- About this exercise
Only the lines from the one containing "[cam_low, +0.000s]" through the last line of the data are to be written out, exactly and in full.

- Saved entries

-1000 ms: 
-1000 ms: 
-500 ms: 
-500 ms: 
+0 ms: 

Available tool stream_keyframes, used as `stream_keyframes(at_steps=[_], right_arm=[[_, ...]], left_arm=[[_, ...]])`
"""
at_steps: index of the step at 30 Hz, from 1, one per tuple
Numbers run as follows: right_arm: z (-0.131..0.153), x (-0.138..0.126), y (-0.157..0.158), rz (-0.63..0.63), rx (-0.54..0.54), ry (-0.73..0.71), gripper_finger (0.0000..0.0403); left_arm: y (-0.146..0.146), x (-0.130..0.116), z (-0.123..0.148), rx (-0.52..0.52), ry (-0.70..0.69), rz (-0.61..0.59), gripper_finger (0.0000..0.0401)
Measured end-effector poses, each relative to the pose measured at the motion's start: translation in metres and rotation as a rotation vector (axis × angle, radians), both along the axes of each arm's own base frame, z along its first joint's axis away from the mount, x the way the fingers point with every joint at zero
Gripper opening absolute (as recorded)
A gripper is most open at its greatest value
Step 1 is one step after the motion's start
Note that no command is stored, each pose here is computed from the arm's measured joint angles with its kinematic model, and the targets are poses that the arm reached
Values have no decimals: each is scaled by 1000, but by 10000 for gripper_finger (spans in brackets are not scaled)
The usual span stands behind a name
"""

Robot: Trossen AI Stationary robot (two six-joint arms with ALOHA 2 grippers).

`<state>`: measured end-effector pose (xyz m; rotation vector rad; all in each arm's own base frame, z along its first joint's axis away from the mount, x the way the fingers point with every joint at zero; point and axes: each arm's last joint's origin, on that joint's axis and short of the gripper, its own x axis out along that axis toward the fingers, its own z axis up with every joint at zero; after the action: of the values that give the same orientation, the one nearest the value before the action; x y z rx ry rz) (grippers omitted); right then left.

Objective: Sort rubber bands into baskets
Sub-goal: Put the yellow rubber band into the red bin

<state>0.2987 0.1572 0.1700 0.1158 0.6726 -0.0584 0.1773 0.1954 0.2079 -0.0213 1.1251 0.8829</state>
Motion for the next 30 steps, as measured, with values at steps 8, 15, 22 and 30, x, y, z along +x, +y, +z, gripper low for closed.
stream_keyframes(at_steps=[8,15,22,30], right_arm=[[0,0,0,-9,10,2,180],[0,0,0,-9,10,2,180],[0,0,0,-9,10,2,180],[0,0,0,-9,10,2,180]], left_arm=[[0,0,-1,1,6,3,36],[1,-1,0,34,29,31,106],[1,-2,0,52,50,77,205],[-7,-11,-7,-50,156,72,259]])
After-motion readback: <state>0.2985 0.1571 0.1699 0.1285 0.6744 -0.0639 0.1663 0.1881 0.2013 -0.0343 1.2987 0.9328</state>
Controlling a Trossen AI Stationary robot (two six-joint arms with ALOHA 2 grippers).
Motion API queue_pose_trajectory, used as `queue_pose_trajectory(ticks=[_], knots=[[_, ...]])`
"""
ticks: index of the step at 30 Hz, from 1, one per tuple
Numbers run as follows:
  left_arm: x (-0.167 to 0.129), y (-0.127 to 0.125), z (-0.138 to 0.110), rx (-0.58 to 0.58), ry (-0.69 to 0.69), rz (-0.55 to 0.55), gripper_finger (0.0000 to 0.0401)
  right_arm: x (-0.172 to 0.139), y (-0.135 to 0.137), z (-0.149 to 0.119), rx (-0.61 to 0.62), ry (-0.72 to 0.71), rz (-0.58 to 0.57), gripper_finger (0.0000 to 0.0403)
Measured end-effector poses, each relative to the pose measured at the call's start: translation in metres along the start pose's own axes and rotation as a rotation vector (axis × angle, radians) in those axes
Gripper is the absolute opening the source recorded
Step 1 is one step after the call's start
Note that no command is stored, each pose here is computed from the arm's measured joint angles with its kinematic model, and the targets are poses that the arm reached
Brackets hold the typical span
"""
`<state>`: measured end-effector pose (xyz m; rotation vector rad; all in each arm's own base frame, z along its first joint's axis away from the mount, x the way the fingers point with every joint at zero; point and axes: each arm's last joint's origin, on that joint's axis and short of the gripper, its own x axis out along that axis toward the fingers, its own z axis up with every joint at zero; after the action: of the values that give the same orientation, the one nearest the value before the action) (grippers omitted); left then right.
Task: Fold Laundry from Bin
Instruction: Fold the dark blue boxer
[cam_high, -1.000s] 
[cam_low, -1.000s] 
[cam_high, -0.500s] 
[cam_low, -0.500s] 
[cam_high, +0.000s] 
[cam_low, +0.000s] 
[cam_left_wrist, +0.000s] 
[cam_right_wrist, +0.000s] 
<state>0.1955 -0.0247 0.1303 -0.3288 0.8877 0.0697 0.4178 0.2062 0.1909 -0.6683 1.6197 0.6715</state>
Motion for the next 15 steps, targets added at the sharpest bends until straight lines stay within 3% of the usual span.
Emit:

- Response area
[cam_low, +0.000s] 
[cam_left_wrist, +0.000s] 
[cam_right_wrist, +0.000s] 
<state>0.1955 -0.0247 0.1303 -0.3288 0.8877 0.0697 0.4178 0.2062 0.1909 -0.6683 1.6197 0.6715</state>
Motion for the next 15 steps, targets added at the sharpest bends until straight lines stay within 3% of the usual span.
Emit:

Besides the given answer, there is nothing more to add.